» **Data to examine**
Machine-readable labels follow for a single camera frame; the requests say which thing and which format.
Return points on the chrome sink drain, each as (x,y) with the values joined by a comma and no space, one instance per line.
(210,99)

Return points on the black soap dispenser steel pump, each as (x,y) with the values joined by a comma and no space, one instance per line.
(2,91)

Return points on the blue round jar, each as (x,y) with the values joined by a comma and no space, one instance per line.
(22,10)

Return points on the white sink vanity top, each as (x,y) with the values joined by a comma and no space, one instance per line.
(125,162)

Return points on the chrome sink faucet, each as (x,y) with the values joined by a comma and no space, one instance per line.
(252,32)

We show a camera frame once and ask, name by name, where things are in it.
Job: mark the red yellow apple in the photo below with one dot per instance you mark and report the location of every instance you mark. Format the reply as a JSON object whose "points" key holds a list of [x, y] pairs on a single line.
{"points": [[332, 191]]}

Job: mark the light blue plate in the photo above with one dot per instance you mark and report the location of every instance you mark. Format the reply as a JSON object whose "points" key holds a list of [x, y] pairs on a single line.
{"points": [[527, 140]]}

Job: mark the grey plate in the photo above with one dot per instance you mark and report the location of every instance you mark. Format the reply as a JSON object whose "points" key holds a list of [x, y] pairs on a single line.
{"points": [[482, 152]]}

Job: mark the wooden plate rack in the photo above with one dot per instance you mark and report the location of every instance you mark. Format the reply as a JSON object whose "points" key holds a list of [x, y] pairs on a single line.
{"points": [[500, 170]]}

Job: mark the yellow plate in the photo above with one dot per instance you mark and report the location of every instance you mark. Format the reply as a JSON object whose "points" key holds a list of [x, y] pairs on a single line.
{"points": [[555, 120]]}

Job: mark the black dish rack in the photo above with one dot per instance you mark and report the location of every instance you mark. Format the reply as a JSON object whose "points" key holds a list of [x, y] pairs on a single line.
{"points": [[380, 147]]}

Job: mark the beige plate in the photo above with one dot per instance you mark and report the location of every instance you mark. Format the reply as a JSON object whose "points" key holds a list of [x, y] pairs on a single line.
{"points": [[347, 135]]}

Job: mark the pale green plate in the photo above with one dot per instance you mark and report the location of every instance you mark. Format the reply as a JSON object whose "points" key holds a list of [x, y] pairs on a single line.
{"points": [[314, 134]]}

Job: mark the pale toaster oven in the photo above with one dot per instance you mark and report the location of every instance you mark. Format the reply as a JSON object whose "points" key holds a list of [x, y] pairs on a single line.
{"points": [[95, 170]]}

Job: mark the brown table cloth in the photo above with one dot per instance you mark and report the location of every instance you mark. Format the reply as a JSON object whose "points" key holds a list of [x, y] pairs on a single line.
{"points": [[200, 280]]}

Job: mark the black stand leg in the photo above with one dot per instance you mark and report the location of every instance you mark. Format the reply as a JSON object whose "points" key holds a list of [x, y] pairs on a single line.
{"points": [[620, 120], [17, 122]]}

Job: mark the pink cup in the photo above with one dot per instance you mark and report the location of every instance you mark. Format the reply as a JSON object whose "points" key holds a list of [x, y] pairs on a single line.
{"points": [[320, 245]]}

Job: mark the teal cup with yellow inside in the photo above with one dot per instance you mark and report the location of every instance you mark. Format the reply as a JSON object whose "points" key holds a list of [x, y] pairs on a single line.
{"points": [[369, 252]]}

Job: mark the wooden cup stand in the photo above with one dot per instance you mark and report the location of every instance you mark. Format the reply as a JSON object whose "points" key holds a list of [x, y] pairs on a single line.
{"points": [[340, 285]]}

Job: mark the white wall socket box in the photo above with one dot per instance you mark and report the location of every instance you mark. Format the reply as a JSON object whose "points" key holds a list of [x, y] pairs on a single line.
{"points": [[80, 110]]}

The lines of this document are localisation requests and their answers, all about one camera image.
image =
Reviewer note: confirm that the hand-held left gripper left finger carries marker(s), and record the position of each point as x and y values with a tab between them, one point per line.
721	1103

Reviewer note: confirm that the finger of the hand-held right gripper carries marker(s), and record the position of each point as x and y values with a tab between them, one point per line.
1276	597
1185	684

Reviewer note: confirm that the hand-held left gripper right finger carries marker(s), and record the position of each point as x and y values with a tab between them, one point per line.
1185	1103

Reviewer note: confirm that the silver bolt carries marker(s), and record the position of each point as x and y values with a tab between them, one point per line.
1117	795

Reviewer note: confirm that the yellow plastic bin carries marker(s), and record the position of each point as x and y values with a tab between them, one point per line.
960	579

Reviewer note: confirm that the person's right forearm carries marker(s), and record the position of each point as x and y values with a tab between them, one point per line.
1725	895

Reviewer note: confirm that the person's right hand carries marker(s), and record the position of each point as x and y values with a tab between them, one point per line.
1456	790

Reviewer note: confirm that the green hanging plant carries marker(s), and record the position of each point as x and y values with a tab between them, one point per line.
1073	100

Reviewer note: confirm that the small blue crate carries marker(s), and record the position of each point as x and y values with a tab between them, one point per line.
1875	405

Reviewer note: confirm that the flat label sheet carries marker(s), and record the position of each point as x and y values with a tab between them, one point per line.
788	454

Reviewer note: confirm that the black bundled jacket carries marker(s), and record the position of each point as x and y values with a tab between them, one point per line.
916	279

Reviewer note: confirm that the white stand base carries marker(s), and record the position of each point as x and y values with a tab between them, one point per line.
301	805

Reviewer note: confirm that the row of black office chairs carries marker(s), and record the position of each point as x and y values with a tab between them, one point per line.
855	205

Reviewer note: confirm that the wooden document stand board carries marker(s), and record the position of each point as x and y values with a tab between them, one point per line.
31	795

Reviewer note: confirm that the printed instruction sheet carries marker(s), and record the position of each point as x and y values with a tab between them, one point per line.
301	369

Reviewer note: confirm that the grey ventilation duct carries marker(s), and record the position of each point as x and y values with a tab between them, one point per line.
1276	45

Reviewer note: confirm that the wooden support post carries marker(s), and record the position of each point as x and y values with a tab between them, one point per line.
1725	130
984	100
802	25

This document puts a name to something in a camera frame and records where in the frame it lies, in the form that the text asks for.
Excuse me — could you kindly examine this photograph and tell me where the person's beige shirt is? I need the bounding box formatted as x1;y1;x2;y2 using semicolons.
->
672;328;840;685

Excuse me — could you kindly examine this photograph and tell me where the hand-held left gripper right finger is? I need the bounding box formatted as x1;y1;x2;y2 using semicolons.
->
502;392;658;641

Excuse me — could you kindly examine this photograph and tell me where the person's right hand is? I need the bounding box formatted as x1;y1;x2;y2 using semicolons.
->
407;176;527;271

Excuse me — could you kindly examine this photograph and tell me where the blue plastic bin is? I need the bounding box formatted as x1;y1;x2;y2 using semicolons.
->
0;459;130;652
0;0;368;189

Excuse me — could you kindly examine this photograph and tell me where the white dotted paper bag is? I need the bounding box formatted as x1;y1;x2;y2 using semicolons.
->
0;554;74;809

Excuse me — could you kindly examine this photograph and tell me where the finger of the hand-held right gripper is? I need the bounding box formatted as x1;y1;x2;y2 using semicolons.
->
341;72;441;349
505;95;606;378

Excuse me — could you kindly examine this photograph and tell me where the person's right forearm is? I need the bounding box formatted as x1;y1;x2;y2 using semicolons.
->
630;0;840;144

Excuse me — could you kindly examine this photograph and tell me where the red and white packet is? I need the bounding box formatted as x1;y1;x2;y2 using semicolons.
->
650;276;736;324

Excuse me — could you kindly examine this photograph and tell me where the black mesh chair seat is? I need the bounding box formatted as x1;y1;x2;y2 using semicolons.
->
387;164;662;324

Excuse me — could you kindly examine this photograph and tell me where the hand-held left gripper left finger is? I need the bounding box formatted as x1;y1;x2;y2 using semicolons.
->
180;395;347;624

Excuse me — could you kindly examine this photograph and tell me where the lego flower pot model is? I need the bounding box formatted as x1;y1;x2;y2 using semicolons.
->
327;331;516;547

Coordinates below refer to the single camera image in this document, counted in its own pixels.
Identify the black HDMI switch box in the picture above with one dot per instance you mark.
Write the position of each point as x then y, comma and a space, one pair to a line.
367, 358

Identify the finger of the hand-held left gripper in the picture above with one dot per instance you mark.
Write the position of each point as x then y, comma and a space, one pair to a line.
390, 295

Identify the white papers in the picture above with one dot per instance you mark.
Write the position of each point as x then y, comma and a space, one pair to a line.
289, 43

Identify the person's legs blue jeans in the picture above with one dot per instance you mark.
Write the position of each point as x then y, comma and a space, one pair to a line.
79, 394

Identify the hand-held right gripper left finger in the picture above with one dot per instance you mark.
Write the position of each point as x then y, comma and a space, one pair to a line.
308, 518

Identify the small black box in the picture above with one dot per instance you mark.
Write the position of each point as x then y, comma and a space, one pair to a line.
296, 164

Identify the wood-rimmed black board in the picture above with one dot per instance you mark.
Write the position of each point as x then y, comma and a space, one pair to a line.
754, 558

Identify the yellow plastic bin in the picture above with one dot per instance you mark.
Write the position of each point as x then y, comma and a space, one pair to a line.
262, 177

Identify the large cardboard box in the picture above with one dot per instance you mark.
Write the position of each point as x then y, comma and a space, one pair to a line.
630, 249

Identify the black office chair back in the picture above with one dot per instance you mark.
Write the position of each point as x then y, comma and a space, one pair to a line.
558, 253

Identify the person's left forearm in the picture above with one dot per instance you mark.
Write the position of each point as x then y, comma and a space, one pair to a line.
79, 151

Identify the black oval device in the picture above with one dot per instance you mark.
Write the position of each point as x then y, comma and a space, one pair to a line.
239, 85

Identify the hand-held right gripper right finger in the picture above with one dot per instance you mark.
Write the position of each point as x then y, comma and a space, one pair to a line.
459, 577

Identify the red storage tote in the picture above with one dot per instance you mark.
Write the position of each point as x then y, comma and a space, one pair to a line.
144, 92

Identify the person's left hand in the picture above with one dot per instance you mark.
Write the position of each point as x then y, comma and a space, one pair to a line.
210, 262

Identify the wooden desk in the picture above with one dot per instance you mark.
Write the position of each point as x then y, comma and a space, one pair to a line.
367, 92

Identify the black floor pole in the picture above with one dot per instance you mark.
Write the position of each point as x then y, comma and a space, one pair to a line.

» **Task to complete**
Going down from the first line of the entries above, restate each line word for word until the line holding "We show a camera" is done.

» **Response**
Machine-readable labels follow for a single camera frame; the requests say which thing and which format.
Return points on the chrome sink drain, each as (x,y) with the values joined by a comma and no space, one instance per line.
(210,99)

Return points on the black soap dispenser steel pump, each as (x,y) with the values joined by a comma and no space, one instance per line.
(2,91)

Return points on the blue round jar, each as (x,y) with the values joined by a comma and no space, one instance per line.
(22,10)

Return points on the white sink vanity top, each as (x,y) with the values joined by a comma and no space, one instance per line.
(125,162)

Return points on the chrome sink faucet, each as (x,y) with the values joined by a comma and no space, one instance per line.
(252,32)

We show a camera frame once and ask, name by name, where things are in it.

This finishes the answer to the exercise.